• [What is needed]
Leaving out pictures, output exactly the lines below from the one that has "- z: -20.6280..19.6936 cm" through the one that has "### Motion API", and nothing else.
··· Data extract
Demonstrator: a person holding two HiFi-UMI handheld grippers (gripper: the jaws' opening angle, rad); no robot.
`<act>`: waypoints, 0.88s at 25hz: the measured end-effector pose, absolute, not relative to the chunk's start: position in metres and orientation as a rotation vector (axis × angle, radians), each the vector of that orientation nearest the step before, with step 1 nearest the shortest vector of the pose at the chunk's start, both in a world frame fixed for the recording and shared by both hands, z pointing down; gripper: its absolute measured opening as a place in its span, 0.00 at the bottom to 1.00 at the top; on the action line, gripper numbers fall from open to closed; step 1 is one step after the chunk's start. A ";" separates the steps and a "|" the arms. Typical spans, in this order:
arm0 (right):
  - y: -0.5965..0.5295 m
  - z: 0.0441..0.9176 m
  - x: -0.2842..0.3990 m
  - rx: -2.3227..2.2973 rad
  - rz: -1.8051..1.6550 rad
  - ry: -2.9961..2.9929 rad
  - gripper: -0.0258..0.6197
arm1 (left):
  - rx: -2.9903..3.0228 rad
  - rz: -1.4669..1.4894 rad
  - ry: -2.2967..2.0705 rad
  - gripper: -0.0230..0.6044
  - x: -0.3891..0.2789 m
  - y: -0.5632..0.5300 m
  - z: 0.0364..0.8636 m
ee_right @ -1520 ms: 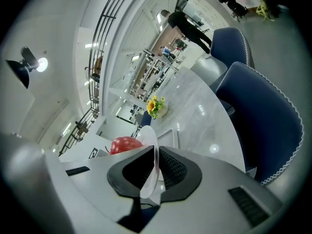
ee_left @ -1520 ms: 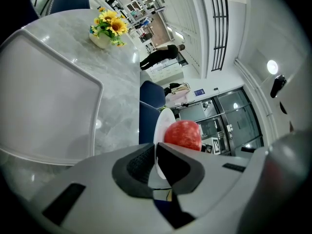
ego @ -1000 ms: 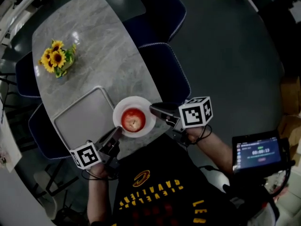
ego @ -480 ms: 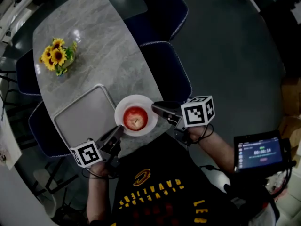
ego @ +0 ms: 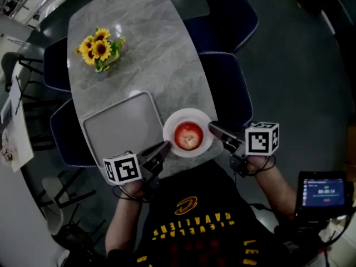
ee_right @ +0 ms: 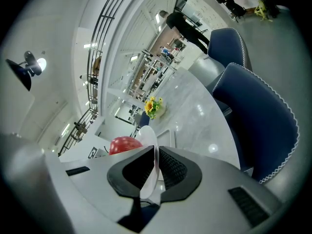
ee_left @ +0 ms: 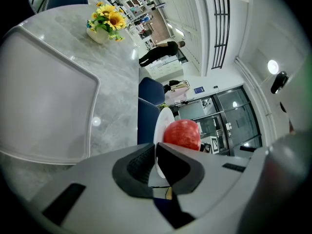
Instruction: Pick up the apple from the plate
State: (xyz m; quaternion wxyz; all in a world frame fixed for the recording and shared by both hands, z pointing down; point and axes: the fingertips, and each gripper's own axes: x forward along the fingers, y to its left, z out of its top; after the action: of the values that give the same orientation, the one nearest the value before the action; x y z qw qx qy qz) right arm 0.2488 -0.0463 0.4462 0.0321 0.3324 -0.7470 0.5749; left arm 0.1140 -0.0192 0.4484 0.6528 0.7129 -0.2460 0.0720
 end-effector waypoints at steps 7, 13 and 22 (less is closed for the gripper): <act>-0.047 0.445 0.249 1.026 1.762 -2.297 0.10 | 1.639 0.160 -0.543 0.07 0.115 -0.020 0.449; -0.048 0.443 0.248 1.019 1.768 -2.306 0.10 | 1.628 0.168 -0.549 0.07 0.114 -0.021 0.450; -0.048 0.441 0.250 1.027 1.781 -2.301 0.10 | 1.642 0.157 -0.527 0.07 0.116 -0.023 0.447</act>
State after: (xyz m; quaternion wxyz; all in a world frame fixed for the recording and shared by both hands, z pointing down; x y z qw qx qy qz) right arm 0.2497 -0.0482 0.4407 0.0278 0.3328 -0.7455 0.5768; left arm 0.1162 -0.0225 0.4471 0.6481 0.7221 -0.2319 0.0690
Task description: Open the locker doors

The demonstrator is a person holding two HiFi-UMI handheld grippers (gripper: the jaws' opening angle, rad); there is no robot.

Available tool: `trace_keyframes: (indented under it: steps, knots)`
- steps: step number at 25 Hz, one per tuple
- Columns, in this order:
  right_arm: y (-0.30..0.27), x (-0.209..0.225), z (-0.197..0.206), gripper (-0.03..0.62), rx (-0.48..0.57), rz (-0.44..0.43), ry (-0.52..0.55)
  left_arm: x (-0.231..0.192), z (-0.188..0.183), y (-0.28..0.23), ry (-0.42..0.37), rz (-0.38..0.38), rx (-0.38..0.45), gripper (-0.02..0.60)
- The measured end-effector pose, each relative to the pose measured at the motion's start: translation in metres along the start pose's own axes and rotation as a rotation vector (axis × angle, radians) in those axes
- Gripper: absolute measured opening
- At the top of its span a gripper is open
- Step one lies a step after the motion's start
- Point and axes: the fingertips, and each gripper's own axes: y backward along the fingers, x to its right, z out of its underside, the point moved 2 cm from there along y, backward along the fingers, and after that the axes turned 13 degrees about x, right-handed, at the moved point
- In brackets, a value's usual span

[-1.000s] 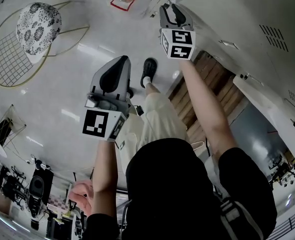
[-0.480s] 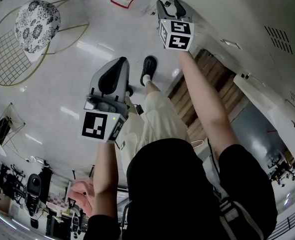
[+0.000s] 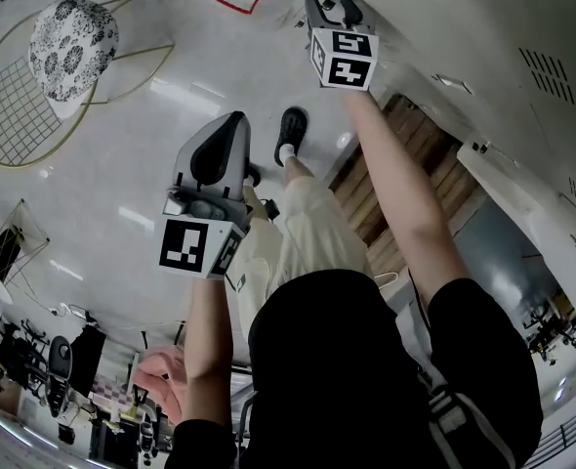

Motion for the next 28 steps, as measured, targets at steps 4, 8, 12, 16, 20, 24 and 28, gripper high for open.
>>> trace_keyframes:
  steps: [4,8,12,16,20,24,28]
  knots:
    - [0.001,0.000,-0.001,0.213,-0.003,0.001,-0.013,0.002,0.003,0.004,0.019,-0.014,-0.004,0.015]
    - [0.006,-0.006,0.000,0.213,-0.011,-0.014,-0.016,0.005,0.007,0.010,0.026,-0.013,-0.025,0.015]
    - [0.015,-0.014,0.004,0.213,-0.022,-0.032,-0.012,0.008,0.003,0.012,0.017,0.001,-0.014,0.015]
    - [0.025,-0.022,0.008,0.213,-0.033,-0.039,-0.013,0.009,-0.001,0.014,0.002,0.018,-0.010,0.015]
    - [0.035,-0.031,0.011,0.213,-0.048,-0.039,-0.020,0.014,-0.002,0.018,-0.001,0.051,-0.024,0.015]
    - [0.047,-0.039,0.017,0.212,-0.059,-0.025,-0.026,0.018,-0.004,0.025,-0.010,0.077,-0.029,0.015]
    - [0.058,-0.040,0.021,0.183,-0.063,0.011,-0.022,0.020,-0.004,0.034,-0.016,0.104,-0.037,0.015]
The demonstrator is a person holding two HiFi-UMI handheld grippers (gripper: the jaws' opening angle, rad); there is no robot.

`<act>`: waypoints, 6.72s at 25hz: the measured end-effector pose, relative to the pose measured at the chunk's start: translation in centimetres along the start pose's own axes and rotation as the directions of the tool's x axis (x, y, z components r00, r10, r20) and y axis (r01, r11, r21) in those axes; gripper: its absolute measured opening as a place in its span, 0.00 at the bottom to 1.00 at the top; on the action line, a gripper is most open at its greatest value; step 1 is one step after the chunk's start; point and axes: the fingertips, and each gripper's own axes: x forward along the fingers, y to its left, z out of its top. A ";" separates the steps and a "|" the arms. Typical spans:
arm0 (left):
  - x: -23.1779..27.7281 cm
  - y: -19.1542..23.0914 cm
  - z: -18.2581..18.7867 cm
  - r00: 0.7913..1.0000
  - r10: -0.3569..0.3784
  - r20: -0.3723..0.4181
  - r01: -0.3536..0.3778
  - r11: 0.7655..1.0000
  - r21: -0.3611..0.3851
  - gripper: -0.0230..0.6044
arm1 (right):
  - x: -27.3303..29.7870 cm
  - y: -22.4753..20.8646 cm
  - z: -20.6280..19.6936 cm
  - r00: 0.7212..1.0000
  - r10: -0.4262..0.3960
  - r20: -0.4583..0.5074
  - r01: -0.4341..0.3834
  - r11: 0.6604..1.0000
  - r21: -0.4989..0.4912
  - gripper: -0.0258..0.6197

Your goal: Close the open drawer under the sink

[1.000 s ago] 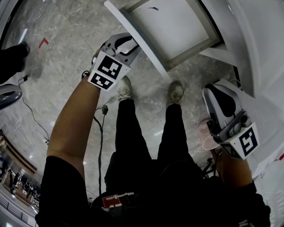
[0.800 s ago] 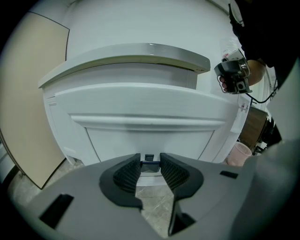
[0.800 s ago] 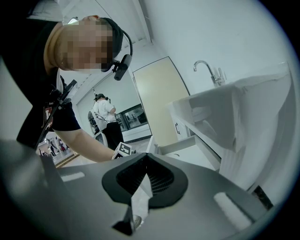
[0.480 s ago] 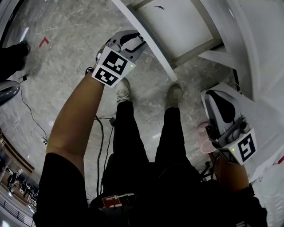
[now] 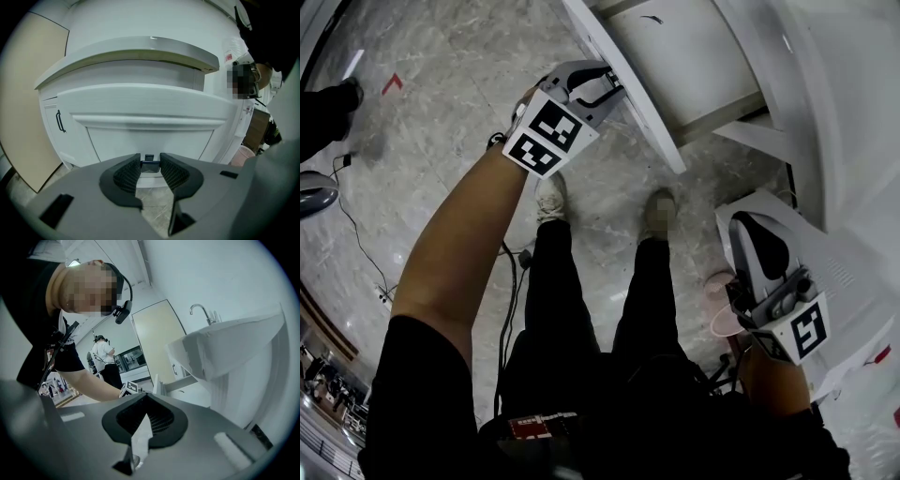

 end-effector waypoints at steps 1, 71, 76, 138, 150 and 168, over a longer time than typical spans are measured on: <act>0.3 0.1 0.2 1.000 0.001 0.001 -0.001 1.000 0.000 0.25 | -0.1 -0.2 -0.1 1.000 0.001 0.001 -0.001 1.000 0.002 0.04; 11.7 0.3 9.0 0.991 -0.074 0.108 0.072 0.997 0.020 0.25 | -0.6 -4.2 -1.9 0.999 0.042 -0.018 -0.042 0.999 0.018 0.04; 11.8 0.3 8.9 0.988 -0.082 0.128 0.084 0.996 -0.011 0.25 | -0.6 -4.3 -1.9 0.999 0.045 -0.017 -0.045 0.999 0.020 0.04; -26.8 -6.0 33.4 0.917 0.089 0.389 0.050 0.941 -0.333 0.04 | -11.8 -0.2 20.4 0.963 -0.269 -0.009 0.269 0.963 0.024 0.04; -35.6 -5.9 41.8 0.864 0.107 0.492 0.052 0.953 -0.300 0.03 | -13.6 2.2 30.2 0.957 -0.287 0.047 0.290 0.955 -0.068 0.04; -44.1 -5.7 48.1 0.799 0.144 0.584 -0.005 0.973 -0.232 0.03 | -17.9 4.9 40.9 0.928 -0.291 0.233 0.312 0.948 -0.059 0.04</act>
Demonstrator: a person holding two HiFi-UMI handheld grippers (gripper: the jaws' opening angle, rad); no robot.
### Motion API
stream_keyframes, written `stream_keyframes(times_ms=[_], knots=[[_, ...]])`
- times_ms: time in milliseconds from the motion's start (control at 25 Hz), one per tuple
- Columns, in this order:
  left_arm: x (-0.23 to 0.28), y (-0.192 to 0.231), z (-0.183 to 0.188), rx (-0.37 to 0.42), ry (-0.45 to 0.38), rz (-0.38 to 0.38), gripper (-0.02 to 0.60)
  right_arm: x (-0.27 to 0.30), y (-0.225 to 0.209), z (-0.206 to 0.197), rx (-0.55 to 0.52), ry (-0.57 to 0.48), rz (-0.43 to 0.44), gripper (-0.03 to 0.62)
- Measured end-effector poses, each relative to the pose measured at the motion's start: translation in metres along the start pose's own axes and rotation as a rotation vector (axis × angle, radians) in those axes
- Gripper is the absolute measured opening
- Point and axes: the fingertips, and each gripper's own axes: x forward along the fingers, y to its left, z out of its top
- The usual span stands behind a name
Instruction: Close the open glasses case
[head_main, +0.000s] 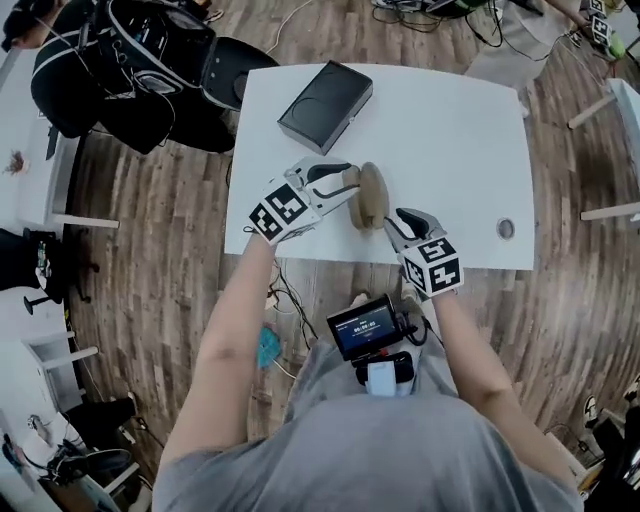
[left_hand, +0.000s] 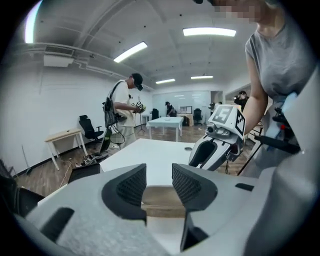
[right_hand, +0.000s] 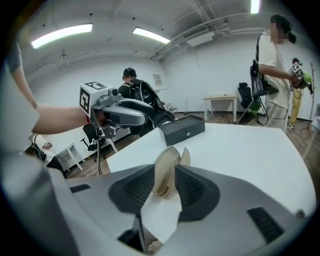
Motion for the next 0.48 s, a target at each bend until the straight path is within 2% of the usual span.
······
• [Response for this exercise]
  - z: -20.6280..19.6936 cm
  - r00: 0.7212..1.0000
  - r10: -0.4262..0.3960
  - r20: -0.4583..0.5074
  - r01: -0.4341..0.3834
  - r11: 0.6604..1.0000
  - r21: -0.4989..0.4912
  - gripper: -0.0258..0.6197

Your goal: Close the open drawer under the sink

[1.000 s ago] 
[0.800 s ago] 
[0.800 s ago] 
[0.480 s ago] 
[now] 

 end-effector waypoints at steps 1, 71, 76, 138, 150 and 168, over a longer time than typical spans are measured on: <act>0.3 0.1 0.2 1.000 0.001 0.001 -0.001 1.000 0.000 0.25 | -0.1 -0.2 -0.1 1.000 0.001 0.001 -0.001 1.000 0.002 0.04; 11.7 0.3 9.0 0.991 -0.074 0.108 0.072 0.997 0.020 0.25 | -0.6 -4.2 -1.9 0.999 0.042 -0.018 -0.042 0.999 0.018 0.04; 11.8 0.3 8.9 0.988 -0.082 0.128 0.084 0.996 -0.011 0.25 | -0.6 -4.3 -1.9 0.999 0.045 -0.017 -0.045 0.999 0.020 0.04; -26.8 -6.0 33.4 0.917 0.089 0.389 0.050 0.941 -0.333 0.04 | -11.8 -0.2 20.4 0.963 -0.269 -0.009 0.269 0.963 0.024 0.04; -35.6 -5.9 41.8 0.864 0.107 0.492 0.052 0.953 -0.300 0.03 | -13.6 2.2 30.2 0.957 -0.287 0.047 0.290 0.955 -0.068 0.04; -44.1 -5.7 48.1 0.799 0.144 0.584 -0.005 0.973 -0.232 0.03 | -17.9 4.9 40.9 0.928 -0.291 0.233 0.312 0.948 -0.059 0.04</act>
Demonstrator: a person holding two HiFi-UMI handheld grippers (gripper: the jaws' opening angle, rad); no robot.
### Motion API

Nothing further is required for this exercise.